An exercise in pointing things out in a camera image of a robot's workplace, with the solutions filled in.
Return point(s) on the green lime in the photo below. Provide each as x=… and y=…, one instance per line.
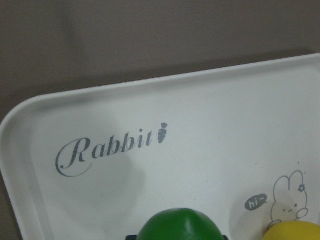
x=180, y=224

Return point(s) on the white rabbit tray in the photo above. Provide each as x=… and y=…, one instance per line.
x=240, y=144

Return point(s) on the yellow lemon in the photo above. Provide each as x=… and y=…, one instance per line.
x=293, y=230

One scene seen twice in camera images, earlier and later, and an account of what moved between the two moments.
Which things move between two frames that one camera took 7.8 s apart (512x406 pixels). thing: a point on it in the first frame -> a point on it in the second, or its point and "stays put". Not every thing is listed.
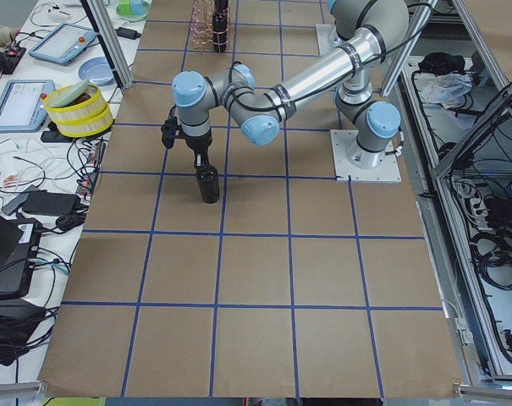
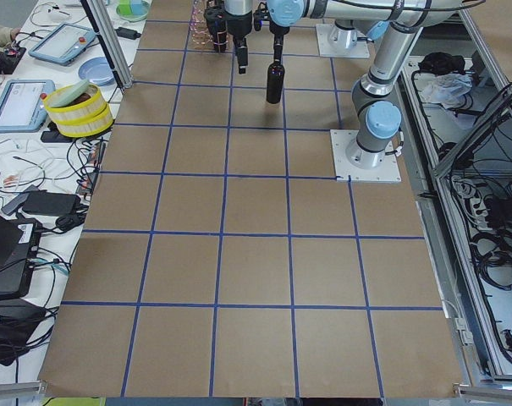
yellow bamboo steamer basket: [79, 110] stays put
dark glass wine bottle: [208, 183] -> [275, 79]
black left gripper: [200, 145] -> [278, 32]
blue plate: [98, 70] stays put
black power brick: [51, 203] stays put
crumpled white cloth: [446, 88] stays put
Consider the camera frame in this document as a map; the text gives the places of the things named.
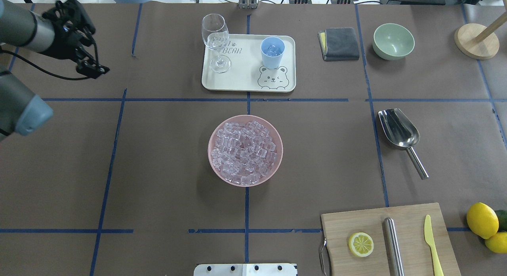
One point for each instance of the wooden cup stand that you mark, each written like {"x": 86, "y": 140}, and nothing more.
{"x": 478, "y": 41}

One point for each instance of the steel muddler rod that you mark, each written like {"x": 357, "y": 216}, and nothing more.
{"x": 393, "y": 248}

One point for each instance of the pink bowl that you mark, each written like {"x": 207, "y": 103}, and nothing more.
{"x": 245, "y": 181}

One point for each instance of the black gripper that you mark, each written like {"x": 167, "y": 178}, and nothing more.
{"x": 63, "y": 41}

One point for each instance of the wooden cutting board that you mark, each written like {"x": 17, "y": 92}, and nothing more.
{"x": 409, "y": 224}

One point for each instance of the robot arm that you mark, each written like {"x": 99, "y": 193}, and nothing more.
{"x": 23, "y": 111}

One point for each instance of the lemon half slice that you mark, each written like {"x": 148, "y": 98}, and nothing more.
{"x": 360, "y": 244}

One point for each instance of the yellow plastic knife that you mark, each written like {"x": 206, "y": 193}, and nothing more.
{"x": 430, "y": 241}

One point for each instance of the stainless steel ice scoop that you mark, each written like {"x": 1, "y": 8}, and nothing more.
{"x": 402, "y": 134}

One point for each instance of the light blue plastic cup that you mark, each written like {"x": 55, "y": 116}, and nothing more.
{"x": 272, "y": 50}

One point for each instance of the cream bear tray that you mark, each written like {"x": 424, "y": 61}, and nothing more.
{"x": 247, "y": 72}

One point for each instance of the pile of clear ice cubes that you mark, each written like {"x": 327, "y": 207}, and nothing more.
{"x": 244, "y": 151}

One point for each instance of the large yellow lemon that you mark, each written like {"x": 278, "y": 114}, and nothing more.
{"x": 482, "y": 220}

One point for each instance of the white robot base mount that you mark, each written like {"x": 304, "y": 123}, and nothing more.
{"x": 246, "y": 269}

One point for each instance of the light green bowl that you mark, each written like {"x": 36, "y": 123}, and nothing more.
{"x": 392, "y": 42}

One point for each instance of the small yellow lemon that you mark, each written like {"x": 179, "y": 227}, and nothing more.
{"x": 497, "y": 243}

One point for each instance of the clear wine glass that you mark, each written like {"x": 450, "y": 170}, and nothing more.
{"x": 215, "y": 35}

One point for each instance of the folded grey cloth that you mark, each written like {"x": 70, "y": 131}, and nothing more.
{"x": 339, "y": 44}

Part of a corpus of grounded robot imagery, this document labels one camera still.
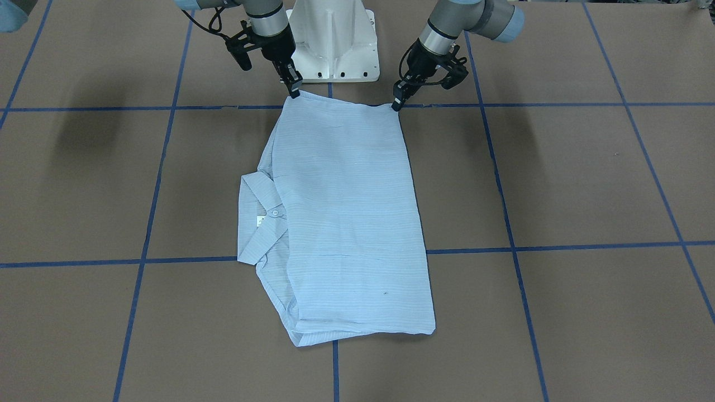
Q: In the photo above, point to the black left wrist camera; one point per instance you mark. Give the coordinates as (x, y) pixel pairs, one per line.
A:
(454, 66)

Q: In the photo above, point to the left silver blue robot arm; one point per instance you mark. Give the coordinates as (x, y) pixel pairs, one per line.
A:
(498, 21)

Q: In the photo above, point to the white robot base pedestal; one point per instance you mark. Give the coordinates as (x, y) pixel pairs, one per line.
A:
(336, 42)

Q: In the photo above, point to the light blue button-up shirt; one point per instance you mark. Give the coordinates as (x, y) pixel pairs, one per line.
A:
(331, 224)

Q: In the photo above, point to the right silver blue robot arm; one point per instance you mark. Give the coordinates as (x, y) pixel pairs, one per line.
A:
(266, 29)

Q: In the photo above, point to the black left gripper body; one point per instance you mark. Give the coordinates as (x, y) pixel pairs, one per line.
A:
(423, 66)

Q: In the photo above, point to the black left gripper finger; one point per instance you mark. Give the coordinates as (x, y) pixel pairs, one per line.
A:
(402, 92)

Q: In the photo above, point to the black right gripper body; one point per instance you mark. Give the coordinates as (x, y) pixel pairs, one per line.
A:
(277, 49)

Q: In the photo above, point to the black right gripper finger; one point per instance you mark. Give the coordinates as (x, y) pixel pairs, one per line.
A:
(291, 78)

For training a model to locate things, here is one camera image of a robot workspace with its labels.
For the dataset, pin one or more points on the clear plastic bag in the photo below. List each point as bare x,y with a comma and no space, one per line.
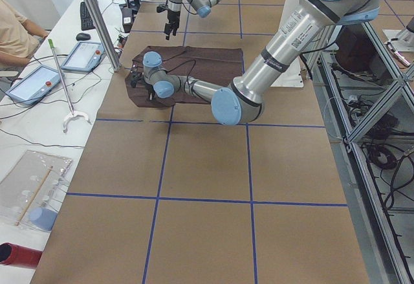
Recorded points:
36,180

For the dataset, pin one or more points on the teach pendant tablet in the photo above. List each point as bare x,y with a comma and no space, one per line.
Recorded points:
84,57
35,86

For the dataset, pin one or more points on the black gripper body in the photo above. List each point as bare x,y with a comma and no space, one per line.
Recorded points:
171,17
149,89

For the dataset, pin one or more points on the far teach pendant tablet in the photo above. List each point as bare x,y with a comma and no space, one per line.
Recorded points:
84,57

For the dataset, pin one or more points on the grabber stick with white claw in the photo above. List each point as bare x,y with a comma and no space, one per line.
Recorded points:
72,112

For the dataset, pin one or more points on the red cylinder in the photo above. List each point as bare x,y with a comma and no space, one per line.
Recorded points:
19,256

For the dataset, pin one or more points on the person in beige shirt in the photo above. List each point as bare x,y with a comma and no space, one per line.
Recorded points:
20,38

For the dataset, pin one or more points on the black keyboard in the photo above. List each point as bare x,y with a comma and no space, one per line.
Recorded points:
86,20

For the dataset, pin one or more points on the aluminium frame post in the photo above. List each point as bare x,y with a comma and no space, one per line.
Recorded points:
93,8

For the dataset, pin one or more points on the dark brown t-shirt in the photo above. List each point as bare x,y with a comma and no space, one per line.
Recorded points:
218,66

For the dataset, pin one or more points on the near teach pendant tablet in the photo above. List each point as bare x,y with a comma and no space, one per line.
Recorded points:
35,86

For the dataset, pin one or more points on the black computer mouse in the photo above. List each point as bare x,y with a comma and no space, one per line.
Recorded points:
83,36

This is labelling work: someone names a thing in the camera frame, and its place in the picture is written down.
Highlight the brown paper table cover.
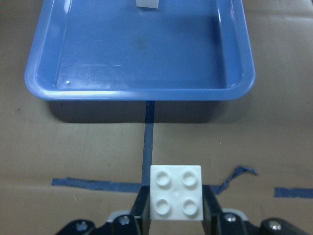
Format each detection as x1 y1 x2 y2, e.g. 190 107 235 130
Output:
0 0 313 235

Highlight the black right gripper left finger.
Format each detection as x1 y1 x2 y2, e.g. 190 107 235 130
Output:
131 186 151 235

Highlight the white block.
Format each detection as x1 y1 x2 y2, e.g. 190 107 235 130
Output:
135 0 159 9
150 165 203 221

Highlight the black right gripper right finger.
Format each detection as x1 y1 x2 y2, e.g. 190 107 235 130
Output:
202 185 222 235

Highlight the blue plastic tray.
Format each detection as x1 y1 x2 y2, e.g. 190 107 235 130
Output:
24 0 256 101

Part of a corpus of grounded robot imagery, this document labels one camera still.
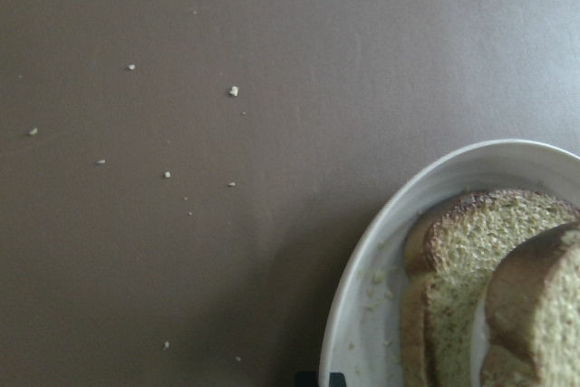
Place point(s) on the white round plate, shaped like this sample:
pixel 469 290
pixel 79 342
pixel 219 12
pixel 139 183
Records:
pixel 362 333

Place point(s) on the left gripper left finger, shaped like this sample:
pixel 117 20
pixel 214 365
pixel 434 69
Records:
pixel 306 379

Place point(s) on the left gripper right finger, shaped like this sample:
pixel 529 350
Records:
pixel 336 379

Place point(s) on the bread slice under egg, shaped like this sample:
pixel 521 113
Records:
pixel 450 254

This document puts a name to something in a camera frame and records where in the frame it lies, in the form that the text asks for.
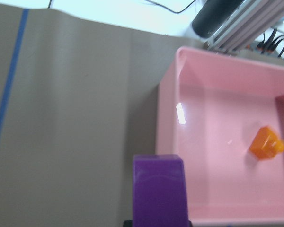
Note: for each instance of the purple block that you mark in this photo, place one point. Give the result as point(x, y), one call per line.
point(159, 191)

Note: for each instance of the orange block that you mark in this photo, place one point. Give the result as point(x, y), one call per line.
point(266, 144)

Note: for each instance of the pink plastic box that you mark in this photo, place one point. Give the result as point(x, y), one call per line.
point(210, 108)

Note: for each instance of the black water bottle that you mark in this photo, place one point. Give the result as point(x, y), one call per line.
point(212, 15)

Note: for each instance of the aluminium frame post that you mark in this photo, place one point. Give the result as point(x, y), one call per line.
point(249, 21)

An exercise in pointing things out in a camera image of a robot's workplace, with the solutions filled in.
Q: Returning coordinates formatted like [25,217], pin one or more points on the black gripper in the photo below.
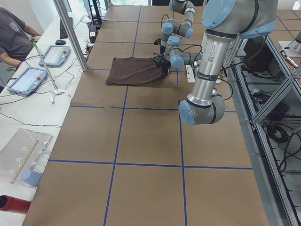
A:
[162,49]
[165,66]

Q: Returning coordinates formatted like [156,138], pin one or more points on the dark brown t-shirt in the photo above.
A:
[133,71]

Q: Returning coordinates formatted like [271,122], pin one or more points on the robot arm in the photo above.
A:
[183,29]
[223,20]

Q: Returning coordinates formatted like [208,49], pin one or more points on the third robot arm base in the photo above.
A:
[292,48]

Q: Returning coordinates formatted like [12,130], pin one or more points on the black keyboard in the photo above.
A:
[63,32]

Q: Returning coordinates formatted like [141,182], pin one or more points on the black computer mouse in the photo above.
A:
[60,42]

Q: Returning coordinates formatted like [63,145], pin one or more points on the far teach pendant tablet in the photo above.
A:
[56,55]

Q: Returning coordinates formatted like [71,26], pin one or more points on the teach pendant tablet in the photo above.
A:
[56,55]
[28,81]

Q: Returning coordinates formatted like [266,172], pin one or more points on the long metal rod tool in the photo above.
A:
[44,64]

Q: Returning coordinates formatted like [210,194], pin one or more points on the near teach pendant tablet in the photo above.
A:
[28,81]

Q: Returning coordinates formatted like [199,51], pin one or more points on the seated person grey shirt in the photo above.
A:
[15,45]

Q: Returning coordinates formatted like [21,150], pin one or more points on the clear plastic sheet bag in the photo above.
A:
[14,153]

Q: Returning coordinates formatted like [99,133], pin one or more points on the blue plastic cup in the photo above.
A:
[31,177]

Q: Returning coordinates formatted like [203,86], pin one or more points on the wooden stick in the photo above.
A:
[24,162]

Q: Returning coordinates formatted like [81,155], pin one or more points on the red cylinder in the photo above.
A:
[13,204]

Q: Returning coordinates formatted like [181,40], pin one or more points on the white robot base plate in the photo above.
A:
[192,73]

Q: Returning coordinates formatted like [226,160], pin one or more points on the aluminium frame rack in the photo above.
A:
[267,93]

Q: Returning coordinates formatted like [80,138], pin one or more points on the aluminium frame post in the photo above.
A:
[62,11]

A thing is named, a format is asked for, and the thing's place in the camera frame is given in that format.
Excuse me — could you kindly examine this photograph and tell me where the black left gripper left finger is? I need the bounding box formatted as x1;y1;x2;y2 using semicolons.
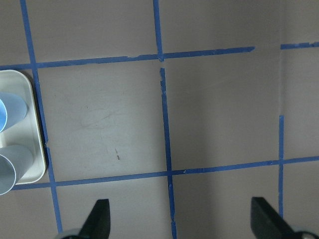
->
78;199;110;239

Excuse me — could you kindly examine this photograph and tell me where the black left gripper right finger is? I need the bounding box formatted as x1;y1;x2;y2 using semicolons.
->
250;197;298;239

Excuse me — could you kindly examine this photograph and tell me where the light blue plastic cup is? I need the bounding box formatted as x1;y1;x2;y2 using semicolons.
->
0;92;27;132

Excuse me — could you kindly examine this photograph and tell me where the grey plastic cup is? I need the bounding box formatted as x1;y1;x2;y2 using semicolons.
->
0;145;33;196

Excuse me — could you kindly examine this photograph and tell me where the white plastic tray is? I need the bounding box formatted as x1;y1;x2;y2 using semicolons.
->
0;70;47;185

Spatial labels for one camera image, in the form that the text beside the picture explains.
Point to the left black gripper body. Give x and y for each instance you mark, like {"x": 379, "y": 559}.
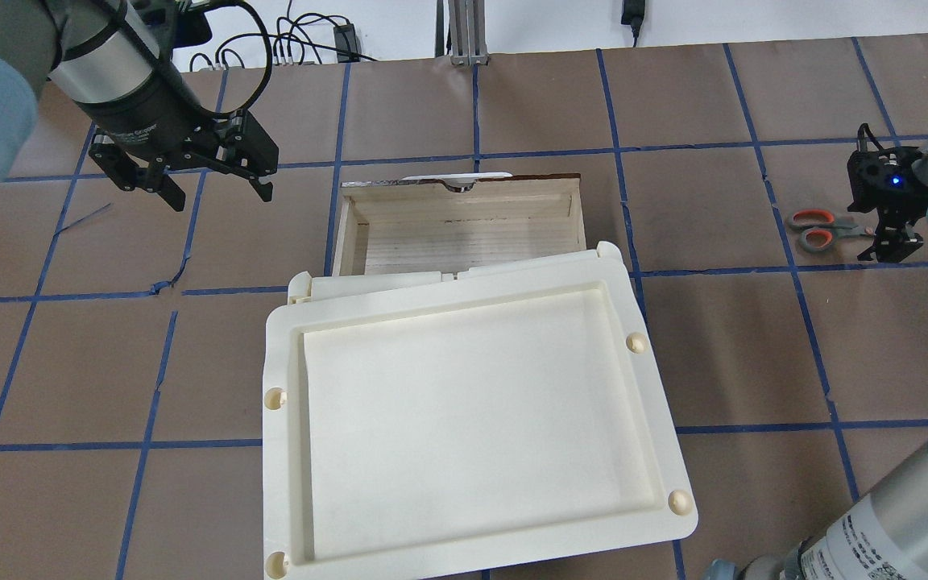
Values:
{"x": 144, "y": 115}

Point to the aluminium frame post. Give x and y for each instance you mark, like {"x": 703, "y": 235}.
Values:
{"x": 461, "y": 32}

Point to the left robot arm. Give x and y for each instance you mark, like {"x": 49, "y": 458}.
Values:
{"x": 112, "y": 59}

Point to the black power adapter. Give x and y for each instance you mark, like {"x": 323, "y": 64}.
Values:
{"x": 633, "y": 16}

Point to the wooden drawer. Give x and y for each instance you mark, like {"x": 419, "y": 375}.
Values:
{"x": 455, "y": 222}

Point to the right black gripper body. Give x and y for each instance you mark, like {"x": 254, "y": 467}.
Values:
{"x": 875, "y": 179}

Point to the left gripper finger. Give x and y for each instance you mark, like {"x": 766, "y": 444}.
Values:
{"x": 262, "y": 185}
{"x": 169, "y": 191}

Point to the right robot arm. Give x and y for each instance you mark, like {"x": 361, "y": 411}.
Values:
{"x": 884, "y": 535}

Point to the cream plastic storage box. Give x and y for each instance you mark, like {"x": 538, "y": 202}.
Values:
{"x": 304, "y": 287}

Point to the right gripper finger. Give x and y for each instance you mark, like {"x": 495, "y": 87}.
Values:
{"x": 894, "y": 245}
{"x": 875, "y": 252}

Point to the orange grey scissors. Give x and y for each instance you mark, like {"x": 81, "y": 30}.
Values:
{"x": 818, "y": 230}

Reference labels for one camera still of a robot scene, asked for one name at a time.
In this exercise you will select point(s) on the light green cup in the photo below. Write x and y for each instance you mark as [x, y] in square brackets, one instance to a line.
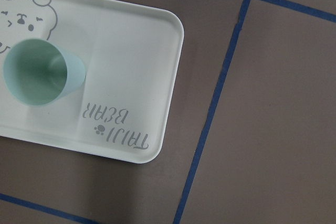
[37, 72]

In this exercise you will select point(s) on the white bear tray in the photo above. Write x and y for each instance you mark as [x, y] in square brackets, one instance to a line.
[131, 53]

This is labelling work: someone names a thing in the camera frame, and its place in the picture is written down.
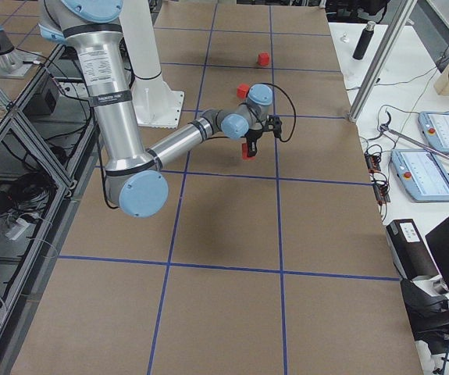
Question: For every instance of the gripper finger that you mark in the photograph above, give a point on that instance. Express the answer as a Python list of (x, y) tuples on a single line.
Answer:
[(251, 149)]

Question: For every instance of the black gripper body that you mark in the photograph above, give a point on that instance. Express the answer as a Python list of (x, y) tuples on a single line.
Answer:
[(254, 137)]

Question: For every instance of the red block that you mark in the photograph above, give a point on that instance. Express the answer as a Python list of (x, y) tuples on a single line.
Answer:
[(263, 59), (242, 91), (246, 154)]

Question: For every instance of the small circuit board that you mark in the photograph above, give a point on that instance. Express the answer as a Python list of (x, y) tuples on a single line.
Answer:
[(379, 180)]

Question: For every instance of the black water bottle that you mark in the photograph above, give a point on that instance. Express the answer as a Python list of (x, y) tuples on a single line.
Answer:
[(364, 41)]

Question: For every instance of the near blue teach pendant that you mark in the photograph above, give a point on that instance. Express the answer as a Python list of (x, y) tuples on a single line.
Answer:
[(422, 175)]

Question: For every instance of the blue teach pendant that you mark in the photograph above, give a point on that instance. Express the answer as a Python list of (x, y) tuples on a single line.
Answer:
[(435, 127), (422, 175)]

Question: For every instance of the far blue teach pendant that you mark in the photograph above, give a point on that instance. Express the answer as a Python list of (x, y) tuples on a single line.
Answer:
[(435, 127)]

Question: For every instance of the black box with label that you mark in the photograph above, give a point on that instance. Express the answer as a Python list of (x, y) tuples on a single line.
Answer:
[(410, 254)]

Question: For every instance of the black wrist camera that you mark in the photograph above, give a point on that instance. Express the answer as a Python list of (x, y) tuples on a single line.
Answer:
[(274, 124)]

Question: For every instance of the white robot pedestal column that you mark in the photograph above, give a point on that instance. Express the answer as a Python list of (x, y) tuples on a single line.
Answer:
[(155, 103)]

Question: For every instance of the aluminium frame post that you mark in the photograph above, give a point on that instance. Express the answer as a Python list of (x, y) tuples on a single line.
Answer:
[(392, 33)]

__PROBLEM__. The result should be every line of the material that contains the word "computer", so copy those lines.

__YOUR SOLUTION__.
For the dataset, pin one or more points on the black computer mouse in the photo above. List each point as bare x,y with a comma and no space, one per line.
Q: Returning coordinates formatted like [141,182], pin one or more points on the black computer mouse in the photo above.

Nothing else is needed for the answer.